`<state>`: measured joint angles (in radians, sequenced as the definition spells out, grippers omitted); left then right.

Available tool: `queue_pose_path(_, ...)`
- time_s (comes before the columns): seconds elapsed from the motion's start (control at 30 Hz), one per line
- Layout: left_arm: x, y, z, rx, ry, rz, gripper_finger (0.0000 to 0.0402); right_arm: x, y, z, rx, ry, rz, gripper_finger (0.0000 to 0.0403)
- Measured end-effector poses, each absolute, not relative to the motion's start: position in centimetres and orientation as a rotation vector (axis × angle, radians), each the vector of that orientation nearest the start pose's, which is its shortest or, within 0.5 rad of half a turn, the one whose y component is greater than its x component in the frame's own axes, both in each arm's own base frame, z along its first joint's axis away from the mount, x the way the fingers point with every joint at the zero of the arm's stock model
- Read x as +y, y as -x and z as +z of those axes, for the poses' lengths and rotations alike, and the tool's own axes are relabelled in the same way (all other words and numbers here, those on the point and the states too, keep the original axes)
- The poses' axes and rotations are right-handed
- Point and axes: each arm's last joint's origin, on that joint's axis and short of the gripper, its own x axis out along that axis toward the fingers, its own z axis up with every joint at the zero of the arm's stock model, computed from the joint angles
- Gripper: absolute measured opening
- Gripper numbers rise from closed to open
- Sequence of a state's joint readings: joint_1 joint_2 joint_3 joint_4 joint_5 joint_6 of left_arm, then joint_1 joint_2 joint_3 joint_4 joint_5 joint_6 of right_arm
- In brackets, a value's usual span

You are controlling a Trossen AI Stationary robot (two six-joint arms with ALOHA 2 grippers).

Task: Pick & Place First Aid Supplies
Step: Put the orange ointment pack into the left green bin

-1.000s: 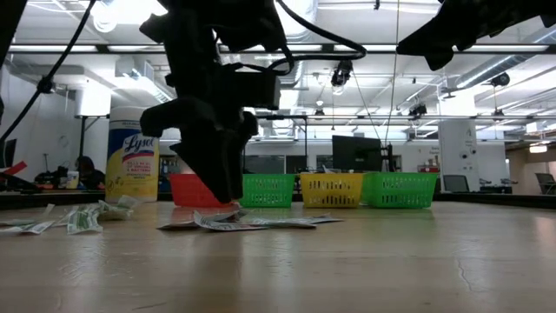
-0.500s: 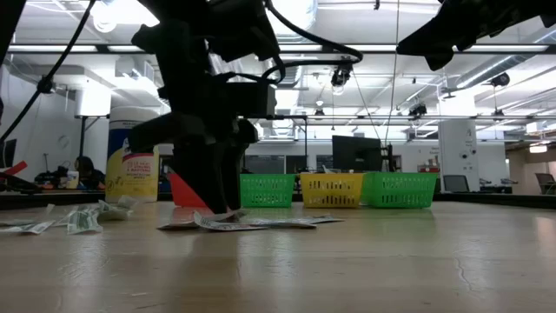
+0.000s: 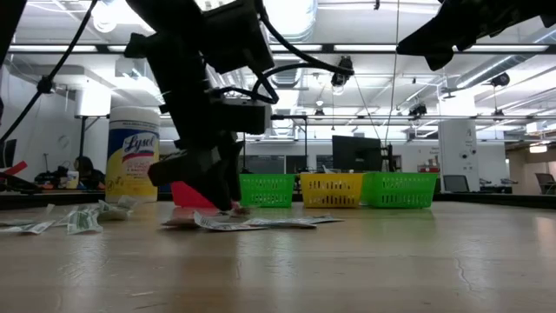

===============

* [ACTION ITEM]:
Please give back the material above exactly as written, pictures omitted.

* [RESPONSE AREA]:
`<state>`: measured joint angles (in radians, sequenced as the definition spells out, grippers omitted); left then right.

Available tool: `queue_pose_path(_, ...)`
- time_s (comes before the columns): seconds elapsed from the motion's start (control at 30 Hz), one per line
- Layout: left_arm: x, y, z, rx, ry, rz, gripper_finger (0.0000 to 0.0402); right_arm: x, y, z, rx, ry, rz, gripper_finger (0.0000 to 0.0403)
- Measured end-effector poses, each absolute, not relative to the motion's start: position in centimetres and orientation as a rotation vector (axis × angle, radians), each the vector of that orientation nearest the start pose's, which is its shortest or, within 0.5 rad of half a turn, the one whose y component is greater than its x component in the frame's own axes, both in each arm's own base frame, z along its first joint's axis away from the mount, x the way the fingers point with every joint at the zero of the arm's stock model
- Read x as +y, y as -x and z as +z of those axes, for the poses' lengths and rotations alike, and the tool's own axes are relabelled in the same way (all other words and numbers here, those on the point and the states too, keep the original axes)
- The poses' axes and rotations are right-handed
- Point and axes: each arm's last joint's origin, on that joint's axis and short of the gripper, its own x axis out along that axis toward the fingers, its own z axis up with every joint at the zero of the arm's stock model, computed from the joint angles
- Gripper: absolute measured opening
- Gripper numbers rise from closed to open
- Sequence of a state's joint readings: joint_1 joint_2 joint_3 joint_4 joint_5 joint_6 of left_arm, then joint_1 joint_2 joint_3 joint_4 joint_5 joint_6 of right_arm
- In brackets, a value's usual span

You are controlling a Trossen AI Stationary robot (two six-joint arms with ALOHA 2 grippers).

Task: Pick & Place First Aid Supplies
Step: Put the orange ointment pack into the left green bin

-1.000s: 
-0.500s: 
+0.000s: 

This exercise has now been fully answered.